We did this Mono Creek-camping-Sawtooth-fishing thing all one
summer. My dad, Harry, wasn't much into rock climbing so he used to stay
around the Mono camp and fish or take the .22 rifle and plunk gophers. One
weekend he said that he had found a great spot to build a cabin and asked
if anyone was interested. All the "Uncles" were. Dad contacted the
Beaverhead Forest supervisor in Dillon and we met the District Ranger from Wise River the next weekend.
Ranger Peck surveyed out a cabin site and went around slashing blazes of bark
off the lodgepole pines and stamping them with an USDA brand. These were
the trees which we were allowed to cut down. We had to pay 50 cents for
each tree, and he stamped about a hundred of them. I can always remember that we
had to pay about $50 for our basic building material. Most of the trees
were cut right in the spot where we built the cabin. All this happened in
the early fall. We cut and stacked the logs in the little clear area, just
to the left of where the outhouse stands today, and left them there all winter. Just
blind luck of the ignorant, I guess! If we had peeled them right away the
bark would have come away in great sheets, leaving a smooth white log. When
we got around to peeling our logs next spring, the bark had to be cut away
stroke by stroke with a "spoke-shave," a sharp metal blade with handles on
each end. You would have to straddle the log and pull the shaver towards you a foot or so at a time. When you reached the end of the log you had someone help you
give it a quarter turn and scoot and peel to the end again. It took three or
four passes to peel a log. This peeling process has given our cabin an
unique warm color so I guess it was worth all the extra effort.

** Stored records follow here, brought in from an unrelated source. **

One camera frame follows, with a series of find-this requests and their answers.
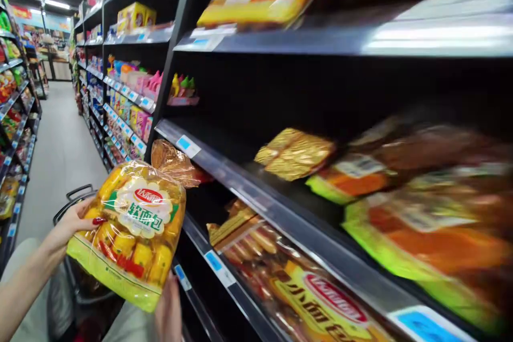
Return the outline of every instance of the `supermarket aisle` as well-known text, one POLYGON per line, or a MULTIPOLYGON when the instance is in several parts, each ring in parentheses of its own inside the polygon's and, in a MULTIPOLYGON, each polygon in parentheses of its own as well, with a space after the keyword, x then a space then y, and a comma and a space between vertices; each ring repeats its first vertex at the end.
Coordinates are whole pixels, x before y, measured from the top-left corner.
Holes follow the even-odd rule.
POLYGON ((79 116, 70 82, 50 82, 50 97, 42 100, 43 119, 34 148, 30 182, 18 224, 16 244, 43 239, 52 218, 66 204, 66 193, 84 184, 98 188, 107 171, 79 116))

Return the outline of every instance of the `yellow snack package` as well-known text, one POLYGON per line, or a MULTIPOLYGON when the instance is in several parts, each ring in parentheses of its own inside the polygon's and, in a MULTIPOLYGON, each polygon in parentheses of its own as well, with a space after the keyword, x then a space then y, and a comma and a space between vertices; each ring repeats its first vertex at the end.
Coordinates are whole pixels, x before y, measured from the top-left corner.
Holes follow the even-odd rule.
POLYGON ((120 164, 84 214, 107 222, 77 232, 67 254, 116 294, 153 312, 178 244, 185 196, 179 182, 142 161, 120 164))

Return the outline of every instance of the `human hand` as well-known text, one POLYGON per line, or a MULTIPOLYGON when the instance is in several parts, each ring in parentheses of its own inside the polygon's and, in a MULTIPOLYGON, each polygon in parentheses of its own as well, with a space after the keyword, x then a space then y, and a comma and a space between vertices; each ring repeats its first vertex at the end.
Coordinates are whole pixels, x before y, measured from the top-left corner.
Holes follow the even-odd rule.
POLYGON ((170 271, 155 309, 155 324, 159 342, 182 341, 182 307, 178 279, 170 271))
POLYGON ((80 219, 86 214, 85 210, 93 199, 94 197, 88 198, 68 208, 57 225, 50 231, 42 244, 50 255, 57 254, 60 259, 63 259, 66 255, 66 246, 77 231, 94 230, 107 220, 101 217, 80 219))

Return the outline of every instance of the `fluorescent light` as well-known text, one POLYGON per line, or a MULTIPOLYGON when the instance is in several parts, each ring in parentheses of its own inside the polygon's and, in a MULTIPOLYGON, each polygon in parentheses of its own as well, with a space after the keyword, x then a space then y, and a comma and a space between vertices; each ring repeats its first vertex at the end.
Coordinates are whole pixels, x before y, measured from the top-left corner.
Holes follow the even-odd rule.
POLYGON ((59 3, 59 2, 56 2, 56 1, 53 1, 53 0, 45 0, 45 3, 47 3, 49 5, 53 5, 53 6, 59 7, 59 8, 69 9, 69 5, 68 4, 59 3))

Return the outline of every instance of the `red oval logo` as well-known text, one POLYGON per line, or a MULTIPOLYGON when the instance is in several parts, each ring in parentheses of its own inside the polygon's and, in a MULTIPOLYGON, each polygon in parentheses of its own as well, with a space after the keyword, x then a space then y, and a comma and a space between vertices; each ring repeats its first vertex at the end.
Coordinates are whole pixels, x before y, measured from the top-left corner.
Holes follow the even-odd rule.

No memory is more precious to me than the tingle I get whenever I
turn in off the Wise River road onto our little track to Mono Creek and I
get my first glimpse of that golden-bronze cabin. It still takes me an hour
or so to come to grips with my nostalgia..... to remember and mentally toast
all those friendly ghosts: Ma, Dad, Grandma Trewhella, Liane (we spent our
honeymoon up there), Uncle Will and Catherine, Bert and Cappa, Howard and Pauline, Auntie Patch and Uncle John, Bill Trewhella, and so many more. Almost every rock or tree up there has a memory attached:
The swing that arched out over Mono Creek, the merry-go-round that Uncle John fashioned out of an old Ford transmission and a few logs, the shower in the willows
where you could splash and soap and revel in naked freedom in the sun. That
huge boulder in the Wise River at the foot of the meadows which I dubbed Meditation Rock . Sit there in the sun and spot the fish darting by in the deep pool.